Historians at a museum in the Netherlands made an unexpected discovery when they began to restore a millennium-old Buddha statue last year – the mummy of a meditating monk. But it wasn’t until after performing further tests that another surprising find was made.

After a CT scan and endoscopic examination at the Meander Medical Centerin the Dutch city of Amersfoort, researchers found that the monk’s internal organs had been removed, reports CNN.

"We thought it would be lung tissue, but instead we found little scraps of paper covered with Chinese characters," said Vincent van Vilsteren, an archeology curator from the museum.

The inscriptions revealed that the monk was called Liuquan who died in China around 1,100 A.D. and may have practiced “self-mummification” to prepare for the afterlife.

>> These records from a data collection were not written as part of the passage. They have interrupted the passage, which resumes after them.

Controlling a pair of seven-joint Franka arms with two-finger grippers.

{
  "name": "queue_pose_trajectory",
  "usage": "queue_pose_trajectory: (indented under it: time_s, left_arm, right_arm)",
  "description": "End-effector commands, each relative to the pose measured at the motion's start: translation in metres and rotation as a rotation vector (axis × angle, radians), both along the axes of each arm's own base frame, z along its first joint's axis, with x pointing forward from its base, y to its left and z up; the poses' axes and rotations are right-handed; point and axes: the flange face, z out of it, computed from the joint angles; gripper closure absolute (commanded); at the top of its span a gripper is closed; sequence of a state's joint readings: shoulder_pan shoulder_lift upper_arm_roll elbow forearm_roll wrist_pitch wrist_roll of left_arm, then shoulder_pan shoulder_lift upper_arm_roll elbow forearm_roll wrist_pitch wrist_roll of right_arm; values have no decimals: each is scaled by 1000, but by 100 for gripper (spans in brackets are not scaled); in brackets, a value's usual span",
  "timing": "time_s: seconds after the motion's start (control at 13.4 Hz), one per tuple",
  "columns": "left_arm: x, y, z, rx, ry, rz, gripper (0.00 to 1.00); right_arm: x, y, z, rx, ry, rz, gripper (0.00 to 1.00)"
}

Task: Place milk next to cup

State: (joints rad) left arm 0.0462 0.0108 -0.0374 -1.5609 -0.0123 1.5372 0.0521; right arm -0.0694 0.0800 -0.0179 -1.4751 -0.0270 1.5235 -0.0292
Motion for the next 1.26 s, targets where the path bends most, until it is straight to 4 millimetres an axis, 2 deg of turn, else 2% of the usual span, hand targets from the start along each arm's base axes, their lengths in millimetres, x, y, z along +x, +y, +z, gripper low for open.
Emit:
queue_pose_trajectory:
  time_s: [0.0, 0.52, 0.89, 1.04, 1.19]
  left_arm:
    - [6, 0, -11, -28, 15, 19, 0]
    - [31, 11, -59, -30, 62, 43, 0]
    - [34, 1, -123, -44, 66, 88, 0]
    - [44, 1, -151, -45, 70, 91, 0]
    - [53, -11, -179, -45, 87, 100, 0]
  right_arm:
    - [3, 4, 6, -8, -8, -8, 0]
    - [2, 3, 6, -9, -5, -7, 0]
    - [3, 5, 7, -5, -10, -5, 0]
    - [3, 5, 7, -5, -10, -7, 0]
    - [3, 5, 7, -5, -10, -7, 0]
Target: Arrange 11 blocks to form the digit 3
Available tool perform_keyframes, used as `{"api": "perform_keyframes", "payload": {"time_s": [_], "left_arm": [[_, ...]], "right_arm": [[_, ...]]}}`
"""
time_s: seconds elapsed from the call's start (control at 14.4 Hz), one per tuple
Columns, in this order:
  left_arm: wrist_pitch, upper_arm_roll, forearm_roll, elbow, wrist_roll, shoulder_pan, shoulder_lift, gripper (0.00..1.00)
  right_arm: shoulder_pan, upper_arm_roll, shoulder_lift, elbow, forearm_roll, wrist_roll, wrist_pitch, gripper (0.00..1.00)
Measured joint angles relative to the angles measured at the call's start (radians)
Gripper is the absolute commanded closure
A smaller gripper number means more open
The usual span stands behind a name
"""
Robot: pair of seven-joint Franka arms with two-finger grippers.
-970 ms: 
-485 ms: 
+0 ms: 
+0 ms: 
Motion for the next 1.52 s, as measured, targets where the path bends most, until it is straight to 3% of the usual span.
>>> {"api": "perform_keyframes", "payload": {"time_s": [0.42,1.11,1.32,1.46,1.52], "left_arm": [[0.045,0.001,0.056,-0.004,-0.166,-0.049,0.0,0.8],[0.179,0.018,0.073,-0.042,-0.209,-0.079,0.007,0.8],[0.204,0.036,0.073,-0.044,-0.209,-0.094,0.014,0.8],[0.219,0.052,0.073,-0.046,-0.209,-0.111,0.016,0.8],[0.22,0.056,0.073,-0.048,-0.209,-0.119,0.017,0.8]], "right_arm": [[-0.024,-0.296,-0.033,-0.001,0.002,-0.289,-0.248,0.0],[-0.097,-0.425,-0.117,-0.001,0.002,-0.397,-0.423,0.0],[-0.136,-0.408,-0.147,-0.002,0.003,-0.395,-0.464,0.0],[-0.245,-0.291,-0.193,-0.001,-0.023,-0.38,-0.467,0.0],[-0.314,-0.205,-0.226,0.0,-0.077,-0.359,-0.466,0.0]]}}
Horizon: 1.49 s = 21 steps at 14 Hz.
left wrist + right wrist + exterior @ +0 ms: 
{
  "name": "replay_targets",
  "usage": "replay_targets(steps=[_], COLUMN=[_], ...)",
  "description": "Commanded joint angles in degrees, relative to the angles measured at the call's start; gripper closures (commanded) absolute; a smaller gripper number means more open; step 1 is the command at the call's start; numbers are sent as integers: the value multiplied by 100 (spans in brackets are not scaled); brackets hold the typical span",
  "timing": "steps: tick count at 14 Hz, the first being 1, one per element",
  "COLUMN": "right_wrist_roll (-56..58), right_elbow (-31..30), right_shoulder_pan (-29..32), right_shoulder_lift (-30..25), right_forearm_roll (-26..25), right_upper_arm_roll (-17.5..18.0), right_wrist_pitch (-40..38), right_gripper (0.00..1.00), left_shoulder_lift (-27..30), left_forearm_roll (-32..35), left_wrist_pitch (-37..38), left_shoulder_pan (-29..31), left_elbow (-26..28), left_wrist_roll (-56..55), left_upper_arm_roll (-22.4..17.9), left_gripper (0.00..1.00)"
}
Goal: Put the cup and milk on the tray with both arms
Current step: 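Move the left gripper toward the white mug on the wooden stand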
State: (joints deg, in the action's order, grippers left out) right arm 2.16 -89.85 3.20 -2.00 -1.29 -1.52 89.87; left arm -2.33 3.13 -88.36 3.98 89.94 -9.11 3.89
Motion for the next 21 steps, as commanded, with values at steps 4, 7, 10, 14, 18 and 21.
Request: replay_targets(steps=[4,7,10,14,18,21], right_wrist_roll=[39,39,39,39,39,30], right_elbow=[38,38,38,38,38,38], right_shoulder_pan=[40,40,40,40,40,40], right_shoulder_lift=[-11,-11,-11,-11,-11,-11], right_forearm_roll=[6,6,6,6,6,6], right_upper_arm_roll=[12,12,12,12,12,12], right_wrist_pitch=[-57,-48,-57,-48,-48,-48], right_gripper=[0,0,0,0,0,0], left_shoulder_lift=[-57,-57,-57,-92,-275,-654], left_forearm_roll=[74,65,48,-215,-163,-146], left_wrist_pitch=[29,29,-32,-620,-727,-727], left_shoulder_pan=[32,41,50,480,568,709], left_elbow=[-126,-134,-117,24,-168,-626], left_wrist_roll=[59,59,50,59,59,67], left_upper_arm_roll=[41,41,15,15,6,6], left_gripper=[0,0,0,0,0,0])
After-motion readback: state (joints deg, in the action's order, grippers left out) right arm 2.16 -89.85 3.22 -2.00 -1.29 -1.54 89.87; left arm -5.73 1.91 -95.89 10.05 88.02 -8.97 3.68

This process involves eating a special diet of nuts, berries, tree bark and pine needles, in addition to ingesting a poisonous tea that would make the body too toxic to be eaten by maggots.

Once near death, the monk would sit in an underground chamber in the lotus position, only communicating with the outside world by ringing a bell once a day. Once the ringing stopped, devotees knew the monk had moved on to the afterlife.

Few monks were successful in completing the process and those that did were revered by their followers.

"We suspect that for the first 200 years, the mummy was exposed and worshiped in a Buddhist temple in China... only in the 14th century did they do all the work to transform it into a nice statue," said van Vilsteren.

The statue is now on display at the National Museum of Natural History in Budapest and Vilsteren’s team is waiting on DNA analysis results which may reveal exactly where in China it originated.